Of course, the dust bowl was no laughing matter during the depression. People in that area of the country were giving up. Suicide was rampant and people just starved to death. I think, after living through something like that, I might want a little triteness. Or perhaps the whole thing was a gag. Culhane wrote in his auto-bio that people in Florida laughed at 'The Grapes of Wrath'. Who knows?

and speaking of ... haven't we been here before? Y'know I'll agree we see too much of this cycle but you know what else: It's a really nicely animated cycle. I love the perspective as the boys draw their fingers across the plane of the camera pointing right at the audience. These were the days when audiences might sing along in a theater if they liked the song!

Hillbillies are enraged by fruity children (leatherface not pictured)

'Gloom Chasers' answers the question: "Yes, but what of the pitchfork?"

Sweaty horses are aroused by young boys.

The cow transforms from hideous ...

...to hideous!



and the clouds do their auto-erotic cellulite dance.

What more could you ask for?




9 comments:

Paul F. Etcheverry said...

When I collaborated on a the first article about the Mintz Studio's Scrappy cartoon series eons ago, I wanted very much to see this one before deadline, but didn't. Thanks - glad I lived to see it!

One doesn't find many instances of specific references to the Dust Bowl in Depression-era cartoons, but that brutal scene from 2:38 to 2:51 is that and then some.

Seeing yet another wonderfully weird piece of work by this studio makes one wonder if Charles Mintz ever actually watched these cartoons.

Paul F. Etcheverry said...

Still have yet to see Marcus' 1935 Color Rhapsody Neighbors, by all accounts another good and unusual cartoon.

Wasn't virtuoso animator Emery Hawkins (Lantz, Warners, Tashlin-era Screen Gems, John Hubley and Richard Williams Studios, etc.) among the young artists in the Sid Marcus-Art Davis crew at this time?

J.V. (AKA "White Pongo") said...

I know Hawkins did the later Color Rhapsody 'Little Match Girl'. You might try asking Thad. 'Neighbors' does not appear on the Garage Sale discs that I know of though the later 'Peaceful Neighbors' does. That first run of the Rhapsodies is pretty creepy but I like some of 'em okay. I see Iwerks' Rhapsodies as the best of the series as I'm sure you agree. 'Gloom Chasers' is a film not out of place with that other bit of cartoon verite: 'Prosperity Blues'. Interesting how each studio dealt with subject of the depression from slightly different angles!

Unknown said...

I'm not getting any sound with your videos...

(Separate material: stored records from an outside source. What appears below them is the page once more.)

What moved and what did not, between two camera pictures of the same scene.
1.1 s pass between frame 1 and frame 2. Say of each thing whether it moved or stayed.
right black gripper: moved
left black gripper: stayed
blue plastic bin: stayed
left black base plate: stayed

J.V. (AKA "White Pongo") said...

The soundtrack of this one is quite low - a quirk to some 16mm prints. You may have to crank it almost to the top. Plays okay on this end.

Kirk Nachman said...

God love the wretched!

Kirk Nachman said...

The profoundly bizarre exploitation of animals in this picture-play is entirely incidental.

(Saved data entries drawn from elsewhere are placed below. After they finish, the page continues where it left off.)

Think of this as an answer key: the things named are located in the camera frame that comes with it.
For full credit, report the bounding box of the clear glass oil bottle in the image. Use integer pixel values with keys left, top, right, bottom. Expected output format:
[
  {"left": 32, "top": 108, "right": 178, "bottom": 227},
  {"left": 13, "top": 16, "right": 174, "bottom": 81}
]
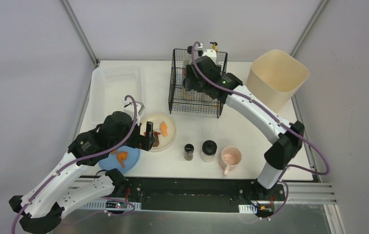
[{"left": 210, "top": 41, "right": 218, "bottom": 52}]

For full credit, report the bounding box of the black lid granule shaker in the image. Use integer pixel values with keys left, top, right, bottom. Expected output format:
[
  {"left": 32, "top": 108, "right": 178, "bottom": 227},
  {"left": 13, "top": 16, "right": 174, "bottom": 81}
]
[{"left": 200, "top": 140, "right": 217, "bottom": 162}]

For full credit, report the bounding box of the red label vinegar bottle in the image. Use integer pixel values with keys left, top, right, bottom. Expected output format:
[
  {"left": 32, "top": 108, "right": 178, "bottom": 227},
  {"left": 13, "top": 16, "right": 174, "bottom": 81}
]
[{"left": 183, "top": 46, "right": 193, "bottom": 72}]

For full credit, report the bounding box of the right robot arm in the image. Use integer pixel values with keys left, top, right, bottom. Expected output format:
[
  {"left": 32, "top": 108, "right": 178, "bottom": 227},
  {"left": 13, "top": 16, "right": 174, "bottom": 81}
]
[{"left": 183, "top": 56, "right": 305, "bottom": 195}]

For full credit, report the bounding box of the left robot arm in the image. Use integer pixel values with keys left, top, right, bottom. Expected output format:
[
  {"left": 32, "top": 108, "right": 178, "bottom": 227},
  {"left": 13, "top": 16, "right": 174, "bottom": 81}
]
[{"left": 9, "top": 111, "right": 155, "bottom": 234}]

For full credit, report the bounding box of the brown cooked shrimp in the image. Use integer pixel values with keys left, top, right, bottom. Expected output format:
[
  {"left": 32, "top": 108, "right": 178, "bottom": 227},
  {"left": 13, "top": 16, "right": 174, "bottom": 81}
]
[{"left": 153, "top": 131, "right": 161, "bottom": 147}]

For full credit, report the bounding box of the salmon slice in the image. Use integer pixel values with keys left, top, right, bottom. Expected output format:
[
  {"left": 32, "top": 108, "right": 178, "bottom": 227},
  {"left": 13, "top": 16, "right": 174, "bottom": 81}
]
[{"left": 160, "top": 122, "right": 168, "bottom": 137}]

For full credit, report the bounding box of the cream round plate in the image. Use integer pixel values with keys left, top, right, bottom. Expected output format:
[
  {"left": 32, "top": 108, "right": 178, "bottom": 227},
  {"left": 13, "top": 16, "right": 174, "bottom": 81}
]
[{"left": 141, "top": 113, "right": 176, "bottom": 152}]

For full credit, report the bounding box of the blue round plate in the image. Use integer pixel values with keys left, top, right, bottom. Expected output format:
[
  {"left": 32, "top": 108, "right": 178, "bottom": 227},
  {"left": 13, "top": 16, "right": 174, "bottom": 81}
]
[{"left": 98, "top": 146, "right": 140, "bottom": 174}]

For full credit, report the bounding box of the small dark pepper jar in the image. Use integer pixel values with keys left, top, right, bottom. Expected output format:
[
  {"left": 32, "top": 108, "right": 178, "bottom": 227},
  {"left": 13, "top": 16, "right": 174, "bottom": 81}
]
[{"left": 184, "top": 144, "right": 194, "bottom": 161}]

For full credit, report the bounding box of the pink mug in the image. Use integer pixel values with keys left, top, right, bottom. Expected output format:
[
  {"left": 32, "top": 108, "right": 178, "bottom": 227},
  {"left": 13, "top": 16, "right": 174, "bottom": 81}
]
[{"left": 218, "top": 146, "right": 242, "bottom": 176}]

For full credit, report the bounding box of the cream waste bin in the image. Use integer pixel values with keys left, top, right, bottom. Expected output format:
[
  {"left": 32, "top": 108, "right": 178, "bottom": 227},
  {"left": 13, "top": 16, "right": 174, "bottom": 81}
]
[{"left": 246, "top": 49, "right": 310, "bottom": 112}]

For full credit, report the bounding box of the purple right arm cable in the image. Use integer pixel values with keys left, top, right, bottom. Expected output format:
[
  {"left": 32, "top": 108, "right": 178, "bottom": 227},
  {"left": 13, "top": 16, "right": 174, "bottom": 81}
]
[{"left": 191, "top": 41, "right": 331, "bottom": 176}]

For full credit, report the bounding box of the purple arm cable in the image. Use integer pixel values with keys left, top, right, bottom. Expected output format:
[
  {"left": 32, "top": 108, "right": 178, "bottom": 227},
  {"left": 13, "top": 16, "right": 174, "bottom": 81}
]
[
  {"left": 191, "top": 41, "right": 331, "bottom": 176},
  {"left": 11, "top": 94, "right": 140, "bottom": 234}
]

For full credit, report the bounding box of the black wire basket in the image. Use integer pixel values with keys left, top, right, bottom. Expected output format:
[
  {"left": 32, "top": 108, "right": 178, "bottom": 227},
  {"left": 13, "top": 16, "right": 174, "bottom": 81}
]
[{"left": 168, "top": 48, "right": 223, "bottom": 118}]

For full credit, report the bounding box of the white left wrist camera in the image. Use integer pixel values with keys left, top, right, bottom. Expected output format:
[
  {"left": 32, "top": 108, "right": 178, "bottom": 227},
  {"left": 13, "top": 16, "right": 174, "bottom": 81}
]
[{"left": 123, "top": 99, "right": 145, "bottom": 117}]

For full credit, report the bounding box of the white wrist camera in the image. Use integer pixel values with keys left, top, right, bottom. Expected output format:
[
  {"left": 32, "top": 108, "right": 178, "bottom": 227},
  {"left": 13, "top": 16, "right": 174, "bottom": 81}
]
[
  {"left": 202, "top": 49, "right": 217, "bottom": 60},
  {"left": 123, "top": 99, "right": 145, "bottom": 117}
]

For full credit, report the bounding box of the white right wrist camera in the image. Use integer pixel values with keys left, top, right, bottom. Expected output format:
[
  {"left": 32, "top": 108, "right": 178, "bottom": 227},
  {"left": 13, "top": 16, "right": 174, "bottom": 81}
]
[{"left": 202, "top": 49, "right": 217, "bottom": 60}]

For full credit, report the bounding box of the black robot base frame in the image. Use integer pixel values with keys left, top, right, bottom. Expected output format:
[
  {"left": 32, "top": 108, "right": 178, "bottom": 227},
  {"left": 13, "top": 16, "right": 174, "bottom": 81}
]
[{"left": 74, "top": 175, "right": 288, "bottom": 217}]

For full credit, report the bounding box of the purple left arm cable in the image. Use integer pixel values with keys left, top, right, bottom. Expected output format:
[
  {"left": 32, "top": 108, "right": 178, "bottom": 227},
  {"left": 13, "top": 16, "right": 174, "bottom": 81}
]
[{"left": 11, "top": 94, "right": 140, "bottom": 234}]

Paul F. Etcheverry said...

All these weeks after your original posting, I now remember that I wrote a blog entry about the Iwerks Studio.

The Mintz Studio cartoons seemed to take a dive as the 30's progressed. I think the Marcus-Davis crew did much better as a odd missing link between the Fleischer and Warner Bros. styles - in films like The House That Jack Built, and The Mad Hatter - than as a strained variant on the Silly Symphony formula (which worked fine for Disney and occasionally Harman and Ising, but proved a losing proposition for just about everyone else who tried).

J.V. (AKA "White Pongo") said...

Hi Paul,

Cool Iwerks post! Yeah, the Rhapsodies are a motley bunch but, as you point out, weird ideas which might not have seen fruition at an 'A' studio were able to slip by unnoticed in the harsher, more Disney-centric, world of the late 30's. Curious to hear Mel Blanc's voice in so many. Personally I prefer The Color Classics series but, for instance, 'Mr. Elephant Goes To Town' - genius!